Se é verdade então que o código civil de 2002 já tinha em seu DNA a questão social, se já se preocupava-se e se tinha esta visão de que privilegiar o coletivo em detrimento ao individual se fazia necessário. Porque da polêmica entorno do artigo 421, ao ponto de até mesmo o deputado, na época, Tancredo Neves, solicitar a modificação do texto original? (Liberdade de Contratar - Limites Impostos Pela Função Social do Contrato de autoria do Ministro do TST José Luciano de Castilho Pereira em http://www.tst.gov.br/ArtigosJuridicos/GMLCP/LIBERDADEDECONTRATAR.pdf, pag. 5)
O próprio Miguel Reale na exposição de motivos do projeto de reforma do Código Civil nos fornece uma pista para a resposta.
"Não é sem motivos que reitero esses dois princípios, essencialmente complementares, pois o grande risco de tão reclamada socialização do Direito consiste na perda dos valores particulares dos indivíduos e dos grupos; e o risco não menor da concretude jurídica reside na abstração e olvido de características transpessoais ou comuns aos atos humanos, sendo indispensável, ao contrário, que o individual ou o concreto se balance e se dinamize com o serial ou o coletivo, numa unidade superior de sentido ético." (pag. 35)
Aqui vemos que a questão ética permeia uma necessidade social, na opinião do legislador.

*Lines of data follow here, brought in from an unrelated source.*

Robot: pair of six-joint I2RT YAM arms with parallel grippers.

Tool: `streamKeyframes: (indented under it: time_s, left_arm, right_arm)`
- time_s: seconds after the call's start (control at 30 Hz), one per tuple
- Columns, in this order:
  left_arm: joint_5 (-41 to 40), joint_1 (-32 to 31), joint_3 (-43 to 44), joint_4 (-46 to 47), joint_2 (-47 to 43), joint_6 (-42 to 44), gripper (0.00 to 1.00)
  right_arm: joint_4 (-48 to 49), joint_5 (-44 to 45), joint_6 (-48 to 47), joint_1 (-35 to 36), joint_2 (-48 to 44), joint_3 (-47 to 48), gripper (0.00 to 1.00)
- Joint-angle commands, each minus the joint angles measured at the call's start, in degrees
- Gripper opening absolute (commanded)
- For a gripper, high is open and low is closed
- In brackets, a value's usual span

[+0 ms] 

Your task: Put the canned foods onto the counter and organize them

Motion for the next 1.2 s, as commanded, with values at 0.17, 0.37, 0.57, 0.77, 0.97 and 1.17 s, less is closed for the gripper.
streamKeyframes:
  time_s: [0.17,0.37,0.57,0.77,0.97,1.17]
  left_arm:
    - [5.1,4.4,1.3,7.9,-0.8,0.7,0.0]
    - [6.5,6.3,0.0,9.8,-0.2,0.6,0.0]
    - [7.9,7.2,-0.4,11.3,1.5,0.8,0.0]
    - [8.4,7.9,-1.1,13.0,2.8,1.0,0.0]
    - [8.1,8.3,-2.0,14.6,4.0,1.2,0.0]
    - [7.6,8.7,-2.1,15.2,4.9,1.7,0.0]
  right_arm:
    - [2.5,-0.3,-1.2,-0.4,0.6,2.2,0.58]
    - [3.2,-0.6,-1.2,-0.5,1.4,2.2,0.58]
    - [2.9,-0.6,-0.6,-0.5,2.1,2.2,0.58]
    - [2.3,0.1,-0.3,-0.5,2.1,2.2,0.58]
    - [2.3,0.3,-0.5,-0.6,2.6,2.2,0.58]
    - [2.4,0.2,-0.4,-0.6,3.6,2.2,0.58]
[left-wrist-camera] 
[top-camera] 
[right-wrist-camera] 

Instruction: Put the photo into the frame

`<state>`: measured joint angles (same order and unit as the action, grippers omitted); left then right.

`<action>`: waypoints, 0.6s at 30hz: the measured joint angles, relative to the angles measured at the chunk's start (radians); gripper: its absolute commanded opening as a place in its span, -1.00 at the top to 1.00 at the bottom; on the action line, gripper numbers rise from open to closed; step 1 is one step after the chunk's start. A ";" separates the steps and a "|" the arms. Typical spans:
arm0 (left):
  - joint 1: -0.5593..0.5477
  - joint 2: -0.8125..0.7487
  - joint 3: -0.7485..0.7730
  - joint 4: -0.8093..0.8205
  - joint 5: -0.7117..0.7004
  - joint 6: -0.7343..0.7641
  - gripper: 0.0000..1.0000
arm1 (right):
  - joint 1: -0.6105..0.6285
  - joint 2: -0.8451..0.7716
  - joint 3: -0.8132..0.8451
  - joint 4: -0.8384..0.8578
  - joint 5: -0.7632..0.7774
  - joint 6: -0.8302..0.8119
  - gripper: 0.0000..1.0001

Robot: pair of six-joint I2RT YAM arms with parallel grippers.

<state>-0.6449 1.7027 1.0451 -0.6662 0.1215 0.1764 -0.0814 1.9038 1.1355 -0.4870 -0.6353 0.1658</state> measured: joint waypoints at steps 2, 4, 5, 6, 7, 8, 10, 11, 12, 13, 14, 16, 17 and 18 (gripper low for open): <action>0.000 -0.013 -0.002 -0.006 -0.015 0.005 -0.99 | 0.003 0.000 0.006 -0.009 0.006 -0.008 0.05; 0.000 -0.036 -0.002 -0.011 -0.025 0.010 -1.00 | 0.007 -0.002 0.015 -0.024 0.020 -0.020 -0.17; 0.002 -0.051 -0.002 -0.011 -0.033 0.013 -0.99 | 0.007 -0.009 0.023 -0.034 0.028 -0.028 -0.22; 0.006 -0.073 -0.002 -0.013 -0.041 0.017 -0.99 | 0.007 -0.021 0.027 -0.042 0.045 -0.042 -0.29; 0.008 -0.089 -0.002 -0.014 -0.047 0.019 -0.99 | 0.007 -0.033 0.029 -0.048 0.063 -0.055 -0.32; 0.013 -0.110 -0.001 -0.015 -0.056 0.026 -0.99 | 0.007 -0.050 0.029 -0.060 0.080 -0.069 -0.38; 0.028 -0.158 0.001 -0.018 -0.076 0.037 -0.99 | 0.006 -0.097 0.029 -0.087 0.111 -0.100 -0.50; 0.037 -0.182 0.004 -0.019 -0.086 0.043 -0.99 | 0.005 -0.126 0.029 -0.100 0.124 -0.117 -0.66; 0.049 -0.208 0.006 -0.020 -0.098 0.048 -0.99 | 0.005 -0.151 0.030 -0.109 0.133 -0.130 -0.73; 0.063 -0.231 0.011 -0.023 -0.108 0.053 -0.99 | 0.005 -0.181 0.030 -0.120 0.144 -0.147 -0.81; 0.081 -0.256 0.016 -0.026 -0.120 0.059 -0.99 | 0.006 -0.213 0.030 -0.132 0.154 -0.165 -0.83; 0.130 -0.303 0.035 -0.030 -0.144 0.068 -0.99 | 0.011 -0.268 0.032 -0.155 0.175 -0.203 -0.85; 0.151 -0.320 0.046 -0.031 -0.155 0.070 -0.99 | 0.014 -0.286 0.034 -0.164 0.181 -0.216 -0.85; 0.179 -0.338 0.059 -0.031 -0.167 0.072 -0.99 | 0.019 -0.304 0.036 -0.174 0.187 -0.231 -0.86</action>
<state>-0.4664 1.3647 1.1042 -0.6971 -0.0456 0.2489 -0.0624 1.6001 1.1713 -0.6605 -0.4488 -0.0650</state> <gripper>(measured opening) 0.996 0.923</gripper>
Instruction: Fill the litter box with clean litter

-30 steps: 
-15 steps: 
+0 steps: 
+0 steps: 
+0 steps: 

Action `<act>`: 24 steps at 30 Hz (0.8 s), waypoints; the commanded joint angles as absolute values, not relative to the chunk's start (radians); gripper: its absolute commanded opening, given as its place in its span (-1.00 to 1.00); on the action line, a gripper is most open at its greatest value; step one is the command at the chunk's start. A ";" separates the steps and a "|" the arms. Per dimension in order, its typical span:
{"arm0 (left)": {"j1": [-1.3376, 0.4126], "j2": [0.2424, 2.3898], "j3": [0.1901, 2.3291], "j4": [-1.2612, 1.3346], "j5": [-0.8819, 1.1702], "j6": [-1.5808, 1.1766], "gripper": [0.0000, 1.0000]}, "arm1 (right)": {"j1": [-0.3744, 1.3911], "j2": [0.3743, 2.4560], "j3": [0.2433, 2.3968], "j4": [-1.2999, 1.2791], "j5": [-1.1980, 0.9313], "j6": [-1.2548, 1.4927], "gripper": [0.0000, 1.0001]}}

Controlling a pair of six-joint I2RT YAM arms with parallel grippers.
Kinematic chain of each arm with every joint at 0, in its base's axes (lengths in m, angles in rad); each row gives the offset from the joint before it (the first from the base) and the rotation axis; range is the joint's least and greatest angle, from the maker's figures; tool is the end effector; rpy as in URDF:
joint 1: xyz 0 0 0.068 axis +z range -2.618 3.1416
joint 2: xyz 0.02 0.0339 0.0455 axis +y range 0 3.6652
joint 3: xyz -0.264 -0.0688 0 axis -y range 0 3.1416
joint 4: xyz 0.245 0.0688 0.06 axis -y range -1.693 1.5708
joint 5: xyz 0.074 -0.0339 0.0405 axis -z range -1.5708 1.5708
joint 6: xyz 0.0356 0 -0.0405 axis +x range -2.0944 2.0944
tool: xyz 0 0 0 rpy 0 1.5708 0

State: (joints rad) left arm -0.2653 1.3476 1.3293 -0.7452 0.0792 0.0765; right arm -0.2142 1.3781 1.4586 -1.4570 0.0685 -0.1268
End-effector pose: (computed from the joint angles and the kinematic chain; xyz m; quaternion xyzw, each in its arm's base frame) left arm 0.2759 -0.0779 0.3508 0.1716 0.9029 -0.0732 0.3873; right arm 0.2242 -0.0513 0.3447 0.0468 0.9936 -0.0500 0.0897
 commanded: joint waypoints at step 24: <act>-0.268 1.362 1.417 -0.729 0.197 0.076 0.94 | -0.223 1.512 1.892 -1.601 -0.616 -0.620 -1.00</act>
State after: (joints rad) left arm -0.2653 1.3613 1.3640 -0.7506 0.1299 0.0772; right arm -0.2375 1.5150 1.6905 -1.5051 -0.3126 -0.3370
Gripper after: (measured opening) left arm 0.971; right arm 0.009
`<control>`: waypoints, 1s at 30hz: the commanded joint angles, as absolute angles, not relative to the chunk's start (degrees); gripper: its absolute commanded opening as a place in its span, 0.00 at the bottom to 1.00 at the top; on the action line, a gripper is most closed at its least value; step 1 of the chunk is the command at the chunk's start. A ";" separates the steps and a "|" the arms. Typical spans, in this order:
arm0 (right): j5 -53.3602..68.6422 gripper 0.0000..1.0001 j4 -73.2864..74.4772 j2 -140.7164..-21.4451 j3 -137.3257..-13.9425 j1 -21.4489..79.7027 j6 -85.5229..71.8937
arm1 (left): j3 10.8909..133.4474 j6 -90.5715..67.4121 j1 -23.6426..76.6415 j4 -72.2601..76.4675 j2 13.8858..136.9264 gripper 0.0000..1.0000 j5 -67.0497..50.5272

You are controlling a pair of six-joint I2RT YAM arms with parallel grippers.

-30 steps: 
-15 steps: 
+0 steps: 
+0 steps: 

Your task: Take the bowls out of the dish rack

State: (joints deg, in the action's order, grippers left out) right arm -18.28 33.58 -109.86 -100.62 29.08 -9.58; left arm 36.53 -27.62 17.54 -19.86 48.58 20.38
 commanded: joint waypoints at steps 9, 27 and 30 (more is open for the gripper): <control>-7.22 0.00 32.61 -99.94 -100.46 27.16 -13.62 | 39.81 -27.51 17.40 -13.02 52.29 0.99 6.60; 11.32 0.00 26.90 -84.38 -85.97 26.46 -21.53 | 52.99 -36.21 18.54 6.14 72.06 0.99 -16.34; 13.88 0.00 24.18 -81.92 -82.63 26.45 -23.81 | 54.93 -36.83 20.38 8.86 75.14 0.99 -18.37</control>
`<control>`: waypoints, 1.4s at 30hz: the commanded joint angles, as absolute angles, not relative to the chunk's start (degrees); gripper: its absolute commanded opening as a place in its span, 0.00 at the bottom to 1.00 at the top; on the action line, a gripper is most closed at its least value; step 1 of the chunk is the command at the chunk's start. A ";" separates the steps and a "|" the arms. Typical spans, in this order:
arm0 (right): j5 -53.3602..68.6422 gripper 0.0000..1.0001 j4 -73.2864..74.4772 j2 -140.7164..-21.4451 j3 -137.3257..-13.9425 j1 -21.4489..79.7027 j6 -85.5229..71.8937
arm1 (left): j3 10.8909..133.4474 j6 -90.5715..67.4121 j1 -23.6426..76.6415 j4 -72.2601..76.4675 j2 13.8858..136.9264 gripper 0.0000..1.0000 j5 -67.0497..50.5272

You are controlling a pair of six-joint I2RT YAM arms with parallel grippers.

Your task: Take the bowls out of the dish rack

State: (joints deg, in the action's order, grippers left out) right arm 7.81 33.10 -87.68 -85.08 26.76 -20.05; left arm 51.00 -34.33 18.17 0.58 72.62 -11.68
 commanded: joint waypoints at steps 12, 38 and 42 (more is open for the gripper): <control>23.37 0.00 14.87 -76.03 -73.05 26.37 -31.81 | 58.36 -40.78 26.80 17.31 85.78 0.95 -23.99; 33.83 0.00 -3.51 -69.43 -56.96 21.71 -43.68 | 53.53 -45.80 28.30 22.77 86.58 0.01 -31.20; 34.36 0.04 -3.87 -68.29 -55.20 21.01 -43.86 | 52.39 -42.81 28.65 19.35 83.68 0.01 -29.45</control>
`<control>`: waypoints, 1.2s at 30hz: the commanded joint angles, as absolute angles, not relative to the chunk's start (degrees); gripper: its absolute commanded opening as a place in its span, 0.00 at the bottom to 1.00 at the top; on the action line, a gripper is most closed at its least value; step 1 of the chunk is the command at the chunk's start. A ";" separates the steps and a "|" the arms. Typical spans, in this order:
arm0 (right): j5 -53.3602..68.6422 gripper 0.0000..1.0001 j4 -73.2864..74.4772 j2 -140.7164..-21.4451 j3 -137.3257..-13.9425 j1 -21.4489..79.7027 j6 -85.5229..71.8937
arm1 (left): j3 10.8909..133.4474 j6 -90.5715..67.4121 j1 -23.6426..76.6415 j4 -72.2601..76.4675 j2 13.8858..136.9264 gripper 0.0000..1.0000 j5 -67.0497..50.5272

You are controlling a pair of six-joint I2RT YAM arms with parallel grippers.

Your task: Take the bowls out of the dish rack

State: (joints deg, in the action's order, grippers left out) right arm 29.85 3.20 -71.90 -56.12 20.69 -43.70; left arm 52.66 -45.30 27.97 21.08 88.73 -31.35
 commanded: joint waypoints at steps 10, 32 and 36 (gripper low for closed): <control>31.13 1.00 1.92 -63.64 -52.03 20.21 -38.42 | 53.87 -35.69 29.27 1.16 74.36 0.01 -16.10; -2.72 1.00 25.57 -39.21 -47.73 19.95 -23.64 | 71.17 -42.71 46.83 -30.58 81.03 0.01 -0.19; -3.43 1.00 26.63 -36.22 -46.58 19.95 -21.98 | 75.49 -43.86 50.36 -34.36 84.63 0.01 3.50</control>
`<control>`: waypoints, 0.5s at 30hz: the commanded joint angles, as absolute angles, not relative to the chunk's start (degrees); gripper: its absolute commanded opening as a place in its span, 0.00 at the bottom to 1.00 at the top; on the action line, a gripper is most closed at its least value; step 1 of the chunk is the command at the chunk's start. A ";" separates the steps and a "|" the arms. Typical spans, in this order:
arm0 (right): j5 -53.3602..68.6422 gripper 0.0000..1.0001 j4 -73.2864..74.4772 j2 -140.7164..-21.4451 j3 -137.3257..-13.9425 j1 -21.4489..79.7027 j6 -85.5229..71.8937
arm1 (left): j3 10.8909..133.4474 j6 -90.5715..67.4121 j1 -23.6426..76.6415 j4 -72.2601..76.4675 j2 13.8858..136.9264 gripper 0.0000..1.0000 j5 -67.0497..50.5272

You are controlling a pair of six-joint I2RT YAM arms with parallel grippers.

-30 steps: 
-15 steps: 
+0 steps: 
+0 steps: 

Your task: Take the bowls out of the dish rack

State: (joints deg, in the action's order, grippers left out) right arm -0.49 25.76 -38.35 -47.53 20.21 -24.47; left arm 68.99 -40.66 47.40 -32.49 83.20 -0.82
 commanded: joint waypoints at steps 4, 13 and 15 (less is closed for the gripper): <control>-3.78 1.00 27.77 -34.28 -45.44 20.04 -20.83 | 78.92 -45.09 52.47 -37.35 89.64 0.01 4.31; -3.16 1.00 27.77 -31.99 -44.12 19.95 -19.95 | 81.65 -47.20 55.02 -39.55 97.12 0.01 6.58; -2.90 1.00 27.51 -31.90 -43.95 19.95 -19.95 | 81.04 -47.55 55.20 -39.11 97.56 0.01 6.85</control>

Mas também podemos perceber que não basta uma motivação ética, pois as questões econômicas podem, e na maioria das vezes é assim, definir os ditames da Lei.
Eu ainda sou do tempo em que não se falava em Código de Defesa do Consumidor, e em que as relações sociais e familiares ainda eram regidas pelas regras (CC de 1916) do início do século XX.
Naturalmente, no dias de hoje, para um jovem de 20 anos uma questão como ter direitos na compra e venda, de "colocar no pau" um fornecedor ruim é absolutamente normal, está arraigado no senso comum. Mas nem sempre foi assim. E isso se justifica, pois as épocas mudam, os valores mudam a ética muda e com ela a questão social.
Hoje, no Direito do Trabalho, acusa-se a intervenção legislativa como
causa do desemprego, e continuam pregando que o negociado deve prevalecer sobre o legislado e que o negociado deve ser cumprido. São as razões do lobo justificando o “pacta sunt servanda”, com a transformação do Direito do Trabalho em ramo secundário – quase descartável – do Direito Econômico. (Liberdade de Contratar - Limites Impostos Pela Função Social do Contrato de autoria do Ministro do TST José Luciano de Castilho Pereira em http://www.tst.gov.br/ArtigosJuridicos/GMLCP/LIBERDADEDECONTRATAR.pdf, pag. 10)
Certamente para as novas gerações com valores e conquistas sociais mais arraigadas o "pacta sunt servanda" não pode viver em comunhão com o que Bobbio chamou de "O Estado de Direito é o Estado dos Cidadãos!"